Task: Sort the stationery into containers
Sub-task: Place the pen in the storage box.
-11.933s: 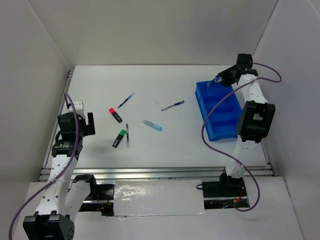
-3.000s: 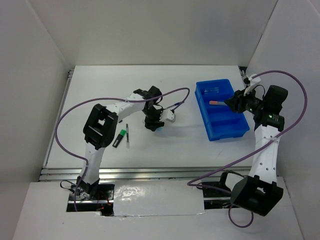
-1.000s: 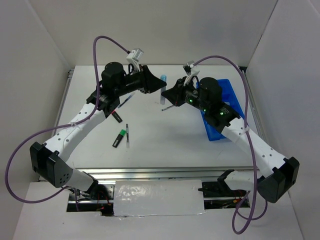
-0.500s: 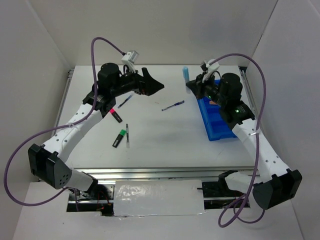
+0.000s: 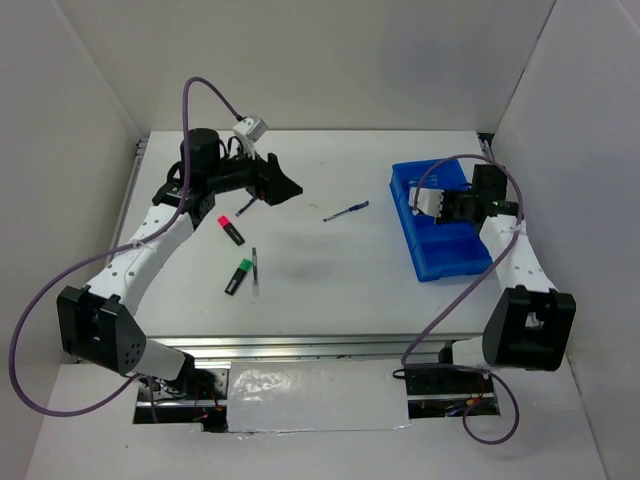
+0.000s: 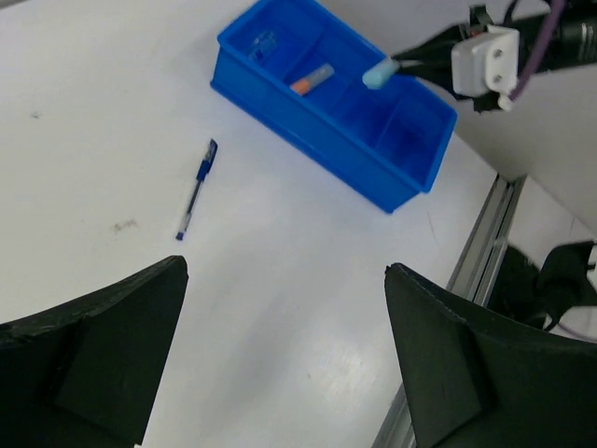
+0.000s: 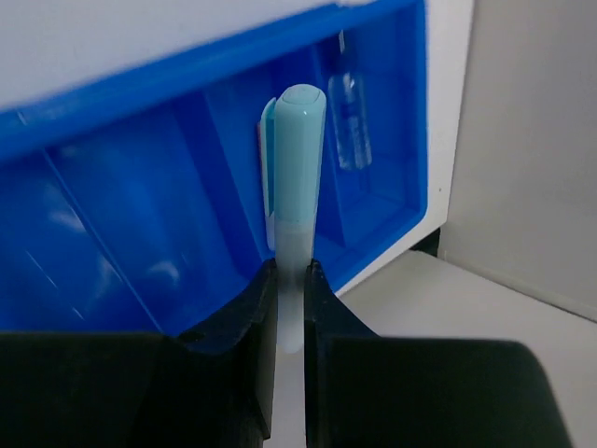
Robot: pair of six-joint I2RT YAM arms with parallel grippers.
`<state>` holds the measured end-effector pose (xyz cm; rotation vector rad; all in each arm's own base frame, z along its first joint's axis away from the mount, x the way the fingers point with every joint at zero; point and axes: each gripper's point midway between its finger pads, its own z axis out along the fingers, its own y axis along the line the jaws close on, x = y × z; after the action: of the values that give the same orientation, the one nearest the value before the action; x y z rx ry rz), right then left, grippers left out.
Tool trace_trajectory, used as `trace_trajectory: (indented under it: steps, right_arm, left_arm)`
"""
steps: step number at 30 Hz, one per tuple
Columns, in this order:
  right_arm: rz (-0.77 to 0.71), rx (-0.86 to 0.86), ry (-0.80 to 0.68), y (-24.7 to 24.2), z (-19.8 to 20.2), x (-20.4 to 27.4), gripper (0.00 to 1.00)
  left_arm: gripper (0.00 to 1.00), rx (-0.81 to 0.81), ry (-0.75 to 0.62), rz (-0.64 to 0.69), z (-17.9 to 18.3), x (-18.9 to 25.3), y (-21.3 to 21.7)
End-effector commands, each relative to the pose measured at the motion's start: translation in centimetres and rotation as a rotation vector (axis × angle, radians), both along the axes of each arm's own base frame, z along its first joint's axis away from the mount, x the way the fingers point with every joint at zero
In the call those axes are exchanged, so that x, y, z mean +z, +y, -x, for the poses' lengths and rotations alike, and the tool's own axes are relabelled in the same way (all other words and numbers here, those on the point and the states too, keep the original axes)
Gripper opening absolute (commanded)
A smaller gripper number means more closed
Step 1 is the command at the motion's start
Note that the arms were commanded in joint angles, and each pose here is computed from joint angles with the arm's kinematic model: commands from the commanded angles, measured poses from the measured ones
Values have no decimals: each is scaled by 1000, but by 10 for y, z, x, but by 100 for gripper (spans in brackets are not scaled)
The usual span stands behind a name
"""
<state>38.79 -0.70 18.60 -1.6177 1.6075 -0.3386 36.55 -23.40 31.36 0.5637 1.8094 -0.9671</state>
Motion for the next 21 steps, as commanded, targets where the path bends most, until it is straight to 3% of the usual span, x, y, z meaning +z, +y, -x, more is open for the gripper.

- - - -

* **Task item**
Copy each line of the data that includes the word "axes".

* **Output**
`<state>` holds the measured end-effector pose (xyz cm; rotation vector rad; all in each arm's own base frame, z along its first joint's axis away from the mount, x the way the fingers point with every joint at zero; point and axes: each gripper's point midway between its finger pads, its own z axis out along the fingers, its own y axis along the line the jaws close on, x = y × z; after the action: of the values that give the same orientation, the one nearest the value before the action; x y z rx ry rz), right then left, grippers left out.
End-effector commands, each relative to the pose measured at the motion's start: translation in centimetres and rotation as a rotation vector (axis × angle, radians), both along the axes of each arm's own base frame, z along its first joint's axis away from the mount, x the way the fingers point with every joint at zero
In the call those axes are exchanged, so that x, y, z mean +z, +y, -x, for the poses' lengths and rotations alike, and the tool's own axes are relabelled in the same way (all other words and numbers here, those on the point and the states too, keep the original axes)

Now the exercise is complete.